Operational considerations There are a number of operational considerations that affect the design of compute-focused OpenStack clouds, including: Enforcing strict API availability requirements Understanding and dealing with failure scenarios Managing host maintenance schedules Service-level agreements (SLAs) are contractual obligations that ensure the availability of a service. When designing an OpenStack cloud, factoring in promises of availability implies a certain level of redundancy and resiliency.
Monitoring OpenStack clouds require appropriate monitoring platforms to catch and manage errors. We recommend leveraging existing monitoring systems to see if they are able to effectively monitor an OpenStack environment. Specific meters that are critically important to capture include: Image disk utilization Response time to the Compute API
Capacity planning Adding extra capacity to an OpenStack cloud is a horizontally scaling process.
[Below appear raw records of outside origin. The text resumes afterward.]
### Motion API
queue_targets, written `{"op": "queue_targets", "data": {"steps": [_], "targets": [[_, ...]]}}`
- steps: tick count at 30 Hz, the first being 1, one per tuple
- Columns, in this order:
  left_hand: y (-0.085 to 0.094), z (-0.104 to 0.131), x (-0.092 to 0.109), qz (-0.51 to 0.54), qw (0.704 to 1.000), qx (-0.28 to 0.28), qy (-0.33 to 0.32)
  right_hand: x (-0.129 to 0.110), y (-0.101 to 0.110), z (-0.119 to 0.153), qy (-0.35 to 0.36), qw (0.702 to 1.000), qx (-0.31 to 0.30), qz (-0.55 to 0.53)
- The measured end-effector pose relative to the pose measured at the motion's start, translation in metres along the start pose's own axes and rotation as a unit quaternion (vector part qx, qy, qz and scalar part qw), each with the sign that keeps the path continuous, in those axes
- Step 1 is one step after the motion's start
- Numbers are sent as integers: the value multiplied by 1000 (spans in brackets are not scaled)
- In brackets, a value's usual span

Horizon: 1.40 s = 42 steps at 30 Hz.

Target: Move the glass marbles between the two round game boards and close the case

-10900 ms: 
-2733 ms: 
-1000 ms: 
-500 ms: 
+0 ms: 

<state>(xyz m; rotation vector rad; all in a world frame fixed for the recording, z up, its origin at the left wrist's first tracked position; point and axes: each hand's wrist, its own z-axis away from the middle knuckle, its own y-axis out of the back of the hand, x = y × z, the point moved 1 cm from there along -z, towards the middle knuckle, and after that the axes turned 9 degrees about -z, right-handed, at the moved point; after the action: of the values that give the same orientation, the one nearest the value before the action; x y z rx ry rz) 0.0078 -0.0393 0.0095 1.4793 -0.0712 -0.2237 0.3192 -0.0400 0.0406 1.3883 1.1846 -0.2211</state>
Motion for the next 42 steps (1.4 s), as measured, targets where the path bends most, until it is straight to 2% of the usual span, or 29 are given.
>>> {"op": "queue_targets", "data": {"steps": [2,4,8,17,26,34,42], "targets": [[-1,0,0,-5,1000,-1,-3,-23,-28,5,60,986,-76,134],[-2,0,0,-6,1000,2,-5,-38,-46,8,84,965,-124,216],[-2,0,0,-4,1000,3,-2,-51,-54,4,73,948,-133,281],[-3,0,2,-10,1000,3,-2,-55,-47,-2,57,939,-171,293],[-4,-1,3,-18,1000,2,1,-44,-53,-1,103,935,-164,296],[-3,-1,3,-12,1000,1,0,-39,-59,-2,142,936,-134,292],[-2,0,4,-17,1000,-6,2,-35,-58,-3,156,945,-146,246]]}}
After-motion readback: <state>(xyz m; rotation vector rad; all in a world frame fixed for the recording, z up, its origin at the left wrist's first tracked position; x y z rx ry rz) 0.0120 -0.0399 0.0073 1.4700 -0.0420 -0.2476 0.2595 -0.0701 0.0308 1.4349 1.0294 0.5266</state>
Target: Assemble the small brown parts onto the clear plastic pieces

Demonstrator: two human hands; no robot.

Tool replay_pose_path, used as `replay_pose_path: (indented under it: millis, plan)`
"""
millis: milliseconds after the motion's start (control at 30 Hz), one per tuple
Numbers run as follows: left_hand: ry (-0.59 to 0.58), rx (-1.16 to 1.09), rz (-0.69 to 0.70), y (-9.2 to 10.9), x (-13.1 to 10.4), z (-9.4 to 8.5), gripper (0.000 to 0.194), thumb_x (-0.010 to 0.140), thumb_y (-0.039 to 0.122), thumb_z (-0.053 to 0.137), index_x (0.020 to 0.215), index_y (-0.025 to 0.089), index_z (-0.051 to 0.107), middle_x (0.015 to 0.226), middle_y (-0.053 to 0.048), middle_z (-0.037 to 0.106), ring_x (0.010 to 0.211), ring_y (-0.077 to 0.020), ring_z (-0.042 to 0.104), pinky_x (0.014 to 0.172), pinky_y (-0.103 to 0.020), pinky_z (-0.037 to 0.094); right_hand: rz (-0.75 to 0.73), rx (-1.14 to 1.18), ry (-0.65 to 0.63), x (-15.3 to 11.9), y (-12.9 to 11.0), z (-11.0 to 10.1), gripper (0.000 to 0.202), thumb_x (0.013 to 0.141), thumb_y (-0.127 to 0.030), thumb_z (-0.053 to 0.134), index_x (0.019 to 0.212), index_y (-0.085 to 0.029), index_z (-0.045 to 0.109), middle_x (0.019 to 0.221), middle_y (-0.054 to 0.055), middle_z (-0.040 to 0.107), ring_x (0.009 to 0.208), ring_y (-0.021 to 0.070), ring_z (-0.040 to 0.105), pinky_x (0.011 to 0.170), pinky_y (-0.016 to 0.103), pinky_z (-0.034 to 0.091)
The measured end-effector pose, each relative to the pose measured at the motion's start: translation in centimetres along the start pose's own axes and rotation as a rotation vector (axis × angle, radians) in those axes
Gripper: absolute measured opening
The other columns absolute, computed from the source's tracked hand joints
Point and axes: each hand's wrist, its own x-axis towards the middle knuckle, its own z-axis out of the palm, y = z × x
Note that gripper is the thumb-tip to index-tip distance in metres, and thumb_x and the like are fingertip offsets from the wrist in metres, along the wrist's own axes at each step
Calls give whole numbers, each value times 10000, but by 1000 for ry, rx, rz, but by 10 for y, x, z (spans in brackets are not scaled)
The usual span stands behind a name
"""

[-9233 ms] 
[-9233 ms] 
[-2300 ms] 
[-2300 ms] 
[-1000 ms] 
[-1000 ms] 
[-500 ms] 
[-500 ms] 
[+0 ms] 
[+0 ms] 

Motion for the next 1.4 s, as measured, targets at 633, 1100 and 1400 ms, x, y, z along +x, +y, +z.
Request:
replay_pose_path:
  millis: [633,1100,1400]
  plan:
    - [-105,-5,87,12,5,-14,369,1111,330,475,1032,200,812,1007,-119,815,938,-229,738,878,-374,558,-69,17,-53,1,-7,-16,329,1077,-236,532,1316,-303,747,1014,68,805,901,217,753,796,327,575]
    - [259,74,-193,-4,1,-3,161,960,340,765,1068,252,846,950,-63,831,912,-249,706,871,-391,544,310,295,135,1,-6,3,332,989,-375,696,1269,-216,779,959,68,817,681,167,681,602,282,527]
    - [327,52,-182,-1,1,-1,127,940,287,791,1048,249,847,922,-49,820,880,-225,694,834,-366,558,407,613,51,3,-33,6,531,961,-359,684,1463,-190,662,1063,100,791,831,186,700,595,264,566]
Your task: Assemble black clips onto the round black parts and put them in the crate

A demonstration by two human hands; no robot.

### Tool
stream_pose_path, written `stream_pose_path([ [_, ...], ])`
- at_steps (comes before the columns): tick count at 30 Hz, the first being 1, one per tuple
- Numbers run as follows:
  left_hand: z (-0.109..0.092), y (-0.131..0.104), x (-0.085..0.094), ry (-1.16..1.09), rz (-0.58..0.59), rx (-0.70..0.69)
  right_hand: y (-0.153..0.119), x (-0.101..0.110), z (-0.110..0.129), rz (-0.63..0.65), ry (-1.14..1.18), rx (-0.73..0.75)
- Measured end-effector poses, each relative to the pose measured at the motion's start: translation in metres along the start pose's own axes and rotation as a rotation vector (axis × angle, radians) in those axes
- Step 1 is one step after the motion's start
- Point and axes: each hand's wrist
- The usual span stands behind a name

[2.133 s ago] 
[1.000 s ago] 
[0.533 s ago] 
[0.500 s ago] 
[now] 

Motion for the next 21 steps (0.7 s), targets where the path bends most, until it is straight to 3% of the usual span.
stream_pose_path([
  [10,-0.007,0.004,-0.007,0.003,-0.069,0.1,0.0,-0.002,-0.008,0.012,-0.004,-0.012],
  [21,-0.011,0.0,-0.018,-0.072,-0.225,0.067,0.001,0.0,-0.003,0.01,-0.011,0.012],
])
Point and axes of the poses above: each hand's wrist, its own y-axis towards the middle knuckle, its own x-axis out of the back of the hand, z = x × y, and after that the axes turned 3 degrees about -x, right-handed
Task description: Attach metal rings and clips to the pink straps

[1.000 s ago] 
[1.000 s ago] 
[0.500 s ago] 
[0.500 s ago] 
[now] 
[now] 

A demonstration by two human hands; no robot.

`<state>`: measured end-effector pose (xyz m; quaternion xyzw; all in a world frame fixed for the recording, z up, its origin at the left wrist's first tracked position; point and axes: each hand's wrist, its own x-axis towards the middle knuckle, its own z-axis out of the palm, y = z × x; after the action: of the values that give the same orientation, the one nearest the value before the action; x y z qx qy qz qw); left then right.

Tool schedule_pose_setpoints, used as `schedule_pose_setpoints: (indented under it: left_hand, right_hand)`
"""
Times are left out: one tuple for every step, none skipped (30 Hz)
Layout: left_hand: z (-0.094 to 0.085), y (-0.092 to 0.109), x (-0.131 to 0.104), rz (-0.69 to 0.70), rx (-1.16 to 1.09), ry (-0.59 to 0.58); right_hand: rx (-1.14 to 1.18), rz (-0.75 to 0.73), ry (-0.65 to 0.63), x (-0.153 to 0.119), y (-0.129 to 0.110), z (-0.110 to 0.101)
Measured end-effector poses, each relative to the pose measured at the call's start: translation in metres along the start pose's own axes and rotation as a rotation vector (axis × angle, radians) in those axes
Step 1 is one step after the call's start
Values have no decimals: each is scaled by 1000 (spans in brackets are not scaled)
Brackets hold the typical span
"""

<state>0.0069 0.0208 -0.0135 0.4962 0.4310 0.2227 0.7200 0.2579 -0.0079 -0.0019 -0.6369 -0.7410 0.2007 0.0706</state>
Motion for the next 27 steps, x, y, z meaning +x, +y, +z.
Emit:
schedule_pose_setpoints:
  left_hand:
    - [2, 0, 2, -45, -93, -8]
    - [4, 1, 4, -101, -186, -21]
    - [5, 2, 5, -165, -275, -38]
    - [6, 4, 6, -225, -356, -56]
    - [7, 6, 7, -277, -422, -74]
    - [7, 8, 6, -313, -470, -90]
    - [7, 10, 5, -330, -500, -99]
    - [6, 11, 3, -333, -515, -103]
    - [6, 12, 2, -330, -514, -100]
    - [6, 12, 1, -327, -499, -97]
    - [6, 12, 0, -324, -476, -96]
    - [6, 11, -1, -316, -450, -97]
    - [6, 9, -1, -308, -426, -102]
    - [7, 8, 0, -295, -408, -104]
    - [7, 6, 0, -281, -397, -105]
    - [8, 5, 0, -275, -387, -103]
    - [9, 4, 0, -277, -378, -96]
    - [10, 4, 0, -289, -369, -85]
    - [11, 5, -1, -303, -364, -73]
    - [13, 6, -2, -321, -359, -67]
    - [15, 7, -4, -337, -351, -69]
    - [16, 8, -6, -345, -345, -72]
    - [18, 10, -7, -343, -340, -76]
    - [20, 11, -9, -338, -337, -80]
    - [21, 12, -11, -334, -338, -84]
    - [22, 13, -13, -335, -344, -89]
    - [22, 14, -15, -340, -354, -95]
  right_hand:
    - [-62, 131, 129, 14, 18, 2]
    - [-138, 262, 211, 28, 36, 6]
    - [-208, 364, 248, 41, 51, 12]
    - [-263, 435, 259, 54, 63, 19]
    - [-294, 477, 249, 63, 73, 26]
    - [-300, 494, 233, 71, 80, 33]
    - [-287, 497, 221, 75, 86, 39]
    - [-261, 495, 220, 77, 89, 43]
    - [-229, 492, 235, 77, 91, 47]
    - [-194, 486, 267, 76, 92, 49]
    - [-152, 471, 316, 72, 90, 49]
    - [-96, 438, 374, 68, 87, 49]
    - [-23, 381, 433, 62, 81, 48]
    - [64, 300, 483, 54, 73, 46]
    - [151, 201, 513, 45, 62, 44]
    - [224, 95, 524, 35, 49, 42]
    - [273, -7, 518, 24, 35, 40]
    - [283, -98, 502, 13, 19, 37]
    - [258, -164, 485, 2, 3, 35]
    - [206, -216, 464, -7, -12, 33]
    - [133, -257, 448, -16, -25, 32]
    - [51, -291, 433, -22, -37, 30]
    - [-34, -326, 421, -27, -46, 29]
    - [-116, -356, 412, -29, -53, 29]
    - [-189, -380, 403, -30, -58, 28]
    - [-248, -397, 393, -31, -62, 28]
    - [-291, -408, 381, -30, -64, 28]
We recommend similar (or the same) CPUs when adding extra nodes to the environment. This reduces the chance of breaking live-migration features if they are present. Scaling out hypervisor hosts also has a direct effect on network and other data center resources. We recommend you factor in this increase when reaching rack capacity or when requiring extra network switches. Changing the internal components of a Compute host to account for increases in demand is a process known as vertical scaling. Swapping a CPU for one with more cores, or increasing the memory in a server, can help add extra capacity for running applications. Another option is to assess the average workloads and increase the number of instances that can run within the compute environment by adjusting the overcommit ratio. It is important to remember that changing the CPU overcommit ratio can have a detrimental effect and cause a potential increase in a noisy neighbor. The added risk of increasing the overcommit ratio is that more instances fail when a compute host fails. We do not recommend that you increase the CPU overcommit ratio in compute-focused OpenStack design architecture, as it can increase the potential for noisy neighbor issues.